**What you should do**
Each line of the listing below must be retyped as given.

**Given data**
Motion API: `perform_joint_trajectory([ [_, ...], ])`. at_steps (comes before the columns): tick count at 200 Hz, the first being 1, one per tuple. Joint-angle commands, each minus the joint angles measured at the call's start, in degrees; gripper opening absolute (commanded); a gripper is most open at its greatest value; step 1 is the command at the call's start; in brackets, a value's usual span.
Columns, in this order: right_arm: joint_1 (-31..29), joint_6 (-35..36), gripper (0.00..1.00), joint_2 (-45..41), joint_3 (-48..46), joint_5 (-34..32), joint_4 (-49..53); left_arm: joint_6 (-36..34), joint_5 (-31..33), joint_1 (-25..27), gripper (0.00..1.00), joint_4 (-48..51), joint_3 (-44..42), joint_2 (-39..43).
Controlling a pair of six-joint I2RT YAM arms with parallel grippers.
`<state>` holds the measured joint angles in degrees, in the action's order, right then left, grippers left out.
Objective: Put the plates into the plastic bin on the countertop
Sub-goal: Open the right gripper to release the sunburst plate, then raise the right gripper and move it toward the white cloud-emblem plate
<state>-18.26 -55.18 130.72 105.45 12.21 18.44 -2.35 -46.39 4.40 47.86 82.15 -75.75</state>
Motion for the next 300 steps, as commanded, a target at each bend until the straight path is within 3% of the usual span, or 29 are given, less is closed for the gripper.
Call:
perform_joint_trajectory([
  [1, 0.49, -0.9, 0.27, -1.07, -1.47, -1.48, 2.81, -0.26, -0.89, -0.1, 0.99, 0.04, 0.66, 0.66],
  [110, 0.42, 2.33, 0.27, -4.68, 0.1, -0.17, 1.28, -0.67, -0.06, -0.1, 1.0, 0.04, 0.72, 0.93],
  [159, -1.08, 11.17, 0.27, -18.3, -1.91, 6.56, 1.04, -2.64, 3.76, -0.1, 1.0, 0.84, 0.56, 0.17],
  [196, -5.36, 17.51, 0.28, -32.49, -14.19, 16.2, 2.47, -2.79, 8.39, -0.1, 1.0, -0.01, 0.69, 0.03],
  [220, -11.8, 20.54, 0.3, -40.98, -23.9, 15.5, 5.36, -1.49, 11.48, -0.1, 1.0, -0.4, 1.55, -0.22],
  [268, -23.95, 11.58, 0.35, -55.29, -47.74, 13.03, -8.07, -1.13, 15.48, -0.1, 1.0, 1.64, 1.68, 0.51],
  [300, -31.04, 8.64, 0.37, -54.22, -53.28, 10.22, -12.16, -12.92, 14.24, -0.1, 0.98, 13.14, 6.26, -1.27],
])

**Expected answer**
Motion API: `perform_joint_trajectory([ [_, ...], ])`. at_steps (comes before the columns): tick count at 200 Hz, the first being 1, one per tuple. Joint-angle commands, each minus the joint angles measured at the call's start, in degrees; gripper opening absolute (commanded); a gripper is most open at its greatest value; step 1 is the command at the call's start; in brackets, a value's usual span.
Columns, in this order: right_arm: joint_1 (-31..29), joint_6 (-35..36), gripper (0.00..1.00), joint_2 (-45..41), joint_3 (-48..46), joint_5 (-34..32), joint_4 (-49..53); left_arm: joint_6 (-36..34), joint_5 (-31..33), joint_1 (-25..27), gripper (0.00..1.00), joint_4 (-48..51), joint_3 (-44..42), joint_2 (-39..43).
Controlling a pair of six-joint I2RT YAM arms with parallel grippers.
`<state>` holds the measured joint angles in degrees, in the action's order, right then left, grippers left out.
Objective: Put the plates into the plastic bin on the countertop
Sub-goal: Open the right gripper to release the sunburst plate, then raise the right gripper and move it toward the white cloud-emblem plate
<state>-18.26 -55.18 130.72 105.45 12.21 18.44 -2.35 -46.39 4.40 47.86 82.15 -75.75</state>
Motion for the next 300 steps, as commanded, a target at each bend until the straight path is within 3% of the usual span, or 29 are given, less is closed for the gripper.
Call:
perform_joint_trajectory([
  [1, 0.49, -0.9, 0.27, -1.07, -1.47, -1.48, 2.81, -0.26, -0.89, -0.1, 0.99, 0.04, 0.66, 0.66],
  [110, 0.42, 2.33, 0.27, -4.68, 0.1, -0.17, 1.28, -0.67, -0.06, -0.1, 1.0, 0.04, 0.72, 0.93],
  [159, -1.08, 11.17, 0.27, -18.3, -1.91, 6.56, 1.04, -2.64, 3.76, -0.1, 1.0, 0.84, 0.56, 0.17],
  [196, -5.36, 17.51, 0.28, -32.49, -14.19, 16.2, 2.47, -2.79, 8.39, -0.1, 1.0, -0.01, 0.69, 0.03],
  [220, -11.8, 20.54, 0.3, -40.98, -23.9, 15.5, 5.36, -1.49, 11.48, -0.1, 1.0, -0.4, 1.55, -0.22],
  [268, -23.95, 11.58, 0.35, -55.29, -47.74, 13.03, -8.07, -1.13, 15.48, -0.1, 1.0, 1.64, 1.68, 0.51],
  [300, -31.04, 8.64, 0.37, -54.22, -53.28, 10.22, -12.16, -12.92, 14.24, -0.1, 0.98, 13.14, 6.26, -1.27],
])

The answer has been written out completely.